TASK –
Locate every line below that contains the word "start" and copy it.

DATASET EXCERPTS –

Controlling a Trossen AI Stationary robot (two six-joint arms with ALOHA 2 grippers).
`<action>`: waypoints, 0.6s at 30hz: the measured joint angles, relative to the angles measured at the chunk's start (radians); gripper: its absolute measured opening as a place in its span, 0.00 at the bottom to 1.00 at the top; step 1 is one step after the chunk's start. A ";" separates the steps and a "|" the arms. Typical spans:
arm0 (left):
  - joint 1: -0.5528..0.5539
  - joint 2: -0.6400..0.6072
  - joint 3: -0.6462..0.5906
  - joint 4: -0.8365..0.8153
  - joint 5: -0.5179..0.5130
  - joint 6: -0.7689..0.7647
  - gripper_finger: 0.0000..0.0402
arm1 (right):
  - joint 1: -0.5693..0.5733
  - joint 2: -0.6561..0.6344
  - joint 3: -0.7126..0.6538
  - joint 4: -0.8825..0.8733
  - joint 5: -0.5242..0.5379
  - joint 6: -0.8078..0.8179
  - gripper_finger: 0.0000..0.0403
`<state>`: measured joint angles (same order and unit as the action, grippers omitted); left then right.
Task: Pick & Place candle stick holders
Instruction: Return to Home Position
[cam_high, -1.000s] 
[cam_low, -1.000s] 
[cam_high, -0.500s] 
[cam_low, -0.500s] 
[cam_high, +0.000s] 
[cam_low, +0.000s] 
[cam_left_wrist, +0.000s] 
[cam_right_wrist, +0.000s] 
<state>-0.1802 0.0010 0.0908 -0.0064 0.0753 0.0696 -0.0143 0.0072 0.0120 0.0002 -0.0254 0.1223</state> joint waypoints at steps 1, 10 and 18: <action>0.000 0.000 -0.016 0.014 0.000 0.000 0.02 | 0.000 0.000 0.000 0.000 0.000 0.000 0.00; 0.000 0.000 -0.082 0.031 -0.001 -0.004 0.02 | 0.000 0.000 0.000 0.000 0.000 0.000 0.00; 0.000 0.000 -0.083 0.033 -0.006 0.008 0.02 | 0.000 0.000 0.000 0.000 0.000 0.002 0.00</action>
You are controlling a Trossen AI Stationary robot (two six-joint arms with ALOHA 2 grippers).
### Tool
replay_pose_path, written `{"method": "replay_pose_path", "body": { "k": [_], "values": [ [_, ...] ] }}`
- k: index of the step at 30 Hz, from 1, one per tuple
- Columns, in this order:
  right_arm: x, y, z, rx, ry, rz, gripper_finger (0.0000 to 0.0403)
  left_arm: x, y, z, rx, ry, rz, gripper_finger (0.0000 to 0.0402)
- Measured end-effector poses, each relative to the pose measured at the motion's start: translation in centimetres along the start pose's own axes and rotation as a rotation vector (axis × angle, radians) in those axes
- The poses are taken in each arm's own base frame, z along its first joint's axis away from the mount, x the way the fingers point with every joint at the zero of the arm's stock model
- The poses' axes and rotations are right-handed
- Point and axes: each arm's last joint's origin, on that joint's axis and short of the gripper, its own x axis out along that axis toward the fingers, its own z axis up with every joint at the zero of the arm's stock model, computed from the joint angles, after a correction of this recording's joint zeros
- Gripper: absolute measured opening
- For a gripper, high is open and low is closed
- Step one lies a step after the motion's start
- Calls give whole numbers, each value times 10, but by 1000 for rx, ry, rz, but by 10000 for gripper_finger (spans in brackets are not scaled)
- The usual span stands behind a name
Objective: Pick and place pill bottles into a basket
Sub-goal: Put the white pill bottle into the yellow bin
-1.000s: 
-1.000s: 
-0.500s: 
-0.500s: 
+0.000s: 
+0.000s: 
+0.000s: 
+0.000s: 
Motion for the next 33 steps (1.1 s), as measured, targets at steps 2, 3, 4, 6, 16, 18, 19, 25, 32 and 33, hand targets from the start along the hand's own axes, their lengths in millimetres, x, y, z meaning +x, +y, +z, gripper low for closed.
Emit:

RESPONSE TO THIS EXERCISE –
`<action>`: waypoints, 0.6s at 30hz: the measured joint angles, relative to the angles measured at the chunk's start (radians); gripper: its absolute measured opening as a place in its span, 0.00 at the bottom to 1.00 at the top; step 1 is one step after the chunk's start. A ";" separates the steps and a "|" the arms. Typical spans:
- Measured end-effector poses, each relative to the pose measured at the motion's start: translation in centimetres along the start pose's own axes and rotation as a rotation vector (axis × angle, radians) in those axes
- Step one lies a step after the motion's start
Motion for the next 33 steps (1.1 s), as measured, targets at steps 2, 3, 4, 6, 16, 18, 19, 25, 32 and 33, hand targets from the start along the hand's own axes, their lengths in millimetres, x, y, z meaning +x, +y, +z, gripper low for closed.

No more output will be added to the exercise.